Where a line in the records below includes "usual", pull that line out.

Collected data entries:
┌──
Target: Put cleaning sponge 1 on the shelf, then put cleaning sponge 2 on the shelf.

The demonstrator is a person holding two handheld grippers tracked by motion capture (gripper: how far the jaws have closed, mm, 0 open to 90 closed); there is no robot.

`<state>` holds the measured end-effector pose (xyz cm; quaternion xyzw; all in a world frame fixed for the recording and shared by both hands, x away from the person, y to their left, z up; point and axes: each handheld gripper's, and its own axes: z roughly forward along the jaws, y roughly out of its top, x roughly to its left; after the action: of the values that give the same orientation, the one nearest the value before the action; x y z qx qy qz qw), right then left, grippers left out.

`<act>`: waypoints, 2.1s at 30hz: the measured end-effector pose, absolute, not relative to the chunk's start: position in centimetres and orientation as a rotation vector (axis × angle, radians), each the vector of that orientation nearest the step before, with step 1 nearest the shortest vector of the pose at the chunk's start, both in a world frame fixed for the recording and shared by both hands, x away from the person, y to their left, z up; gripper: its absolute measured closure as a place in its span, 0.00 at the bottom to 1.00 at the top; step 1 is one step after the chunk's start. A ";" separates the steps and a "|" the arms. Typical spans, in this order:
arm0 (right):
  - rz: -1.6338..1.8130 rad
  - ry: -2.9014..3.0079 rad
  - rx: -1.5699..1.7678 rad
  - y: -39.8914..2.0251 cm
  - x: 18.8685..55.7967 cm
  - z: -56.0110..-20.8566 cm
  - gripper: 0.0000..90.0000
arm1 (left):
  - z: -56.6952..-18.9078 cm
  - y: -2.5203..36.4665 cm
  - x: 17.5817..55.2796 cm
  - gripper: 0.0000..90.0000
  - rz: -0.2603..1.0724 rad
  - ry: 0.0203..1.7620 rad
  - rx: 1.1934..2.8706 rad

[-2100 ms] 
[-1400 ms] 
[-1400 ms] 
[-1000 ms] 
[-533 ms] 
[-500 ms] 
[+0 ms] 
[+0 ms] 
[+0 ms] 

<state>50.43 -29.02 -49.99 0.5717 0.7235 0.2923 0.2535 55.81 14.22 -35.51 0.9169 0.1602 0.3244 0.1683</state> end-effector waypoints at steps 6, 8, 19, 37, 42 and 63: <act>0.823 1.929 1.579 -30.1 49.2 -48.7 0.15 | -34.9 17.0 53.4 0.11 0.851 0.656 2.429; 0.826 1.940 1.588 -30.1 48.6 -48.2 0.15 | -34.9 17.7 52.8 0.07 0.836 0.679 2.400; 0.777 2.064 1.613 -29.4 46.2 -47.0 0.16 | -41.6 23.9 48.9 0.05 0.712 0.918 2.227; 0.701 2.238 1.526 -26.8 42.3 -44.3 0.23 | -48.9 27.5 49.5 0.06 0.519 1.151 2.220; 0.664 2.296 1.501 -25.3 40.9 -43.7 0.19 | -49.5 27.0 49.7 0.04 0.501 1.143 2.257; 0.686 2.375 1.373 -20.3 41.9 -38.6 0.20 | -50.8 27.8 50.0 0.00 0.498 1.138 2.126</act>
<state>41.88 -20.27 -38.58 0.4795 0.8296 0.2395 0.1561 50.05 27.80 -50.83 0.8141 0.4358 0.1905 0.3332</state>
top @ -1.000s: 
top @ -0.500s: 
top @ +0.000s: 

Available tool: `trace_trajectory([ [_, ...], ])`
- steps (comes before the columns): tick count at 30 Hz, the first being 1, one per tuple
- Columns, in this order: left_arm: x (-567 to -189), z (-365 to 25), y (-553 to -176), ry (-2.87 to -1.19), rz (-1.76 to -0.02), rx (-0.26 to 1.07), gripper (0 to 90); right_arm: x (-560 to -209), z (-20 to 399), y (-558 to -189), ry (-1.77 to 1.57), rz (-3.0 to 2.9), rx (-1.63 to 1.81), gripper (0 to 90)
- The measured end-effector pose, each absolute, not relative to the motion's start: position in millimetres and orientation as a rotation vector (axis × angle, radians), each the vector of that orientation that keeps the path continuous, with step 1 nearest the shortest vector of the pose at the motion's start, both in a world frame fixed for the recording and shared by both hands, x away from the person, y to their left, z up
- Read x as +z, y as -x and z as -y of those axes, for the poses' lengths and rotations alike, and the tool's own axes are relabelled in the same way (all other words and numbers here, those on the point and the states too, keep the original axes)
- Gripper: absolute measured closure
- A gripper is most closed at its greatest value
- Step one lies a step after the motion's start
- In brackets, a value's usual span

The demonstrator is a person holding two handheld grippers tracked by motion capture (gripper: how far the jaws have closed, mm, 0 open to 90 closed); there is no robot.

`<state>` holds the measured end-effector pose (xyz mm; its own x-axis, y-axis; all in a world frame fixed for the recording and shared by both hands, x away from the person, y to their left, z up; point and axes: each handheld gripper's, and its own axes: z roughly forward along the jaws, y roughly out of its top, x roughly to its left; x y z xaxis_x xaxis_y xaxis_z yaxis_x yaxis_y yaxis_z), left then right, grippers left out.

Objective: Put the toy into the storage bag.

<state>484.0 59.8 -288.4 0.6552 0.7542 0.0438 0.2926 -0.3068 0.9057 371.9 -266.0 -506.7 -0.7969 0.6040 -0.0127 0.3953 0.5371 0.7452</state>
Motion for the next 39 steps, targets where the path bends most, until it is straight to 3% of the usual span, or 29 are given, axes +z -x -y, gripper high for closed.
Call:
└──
_RESULT:_
- In brackets, a value's usual span
Motion for the next 39 steps, targets where the path bends most, until it is straight to 3% of the usual span, or 29 are given, axes +z -x -y, gripper high for closed.

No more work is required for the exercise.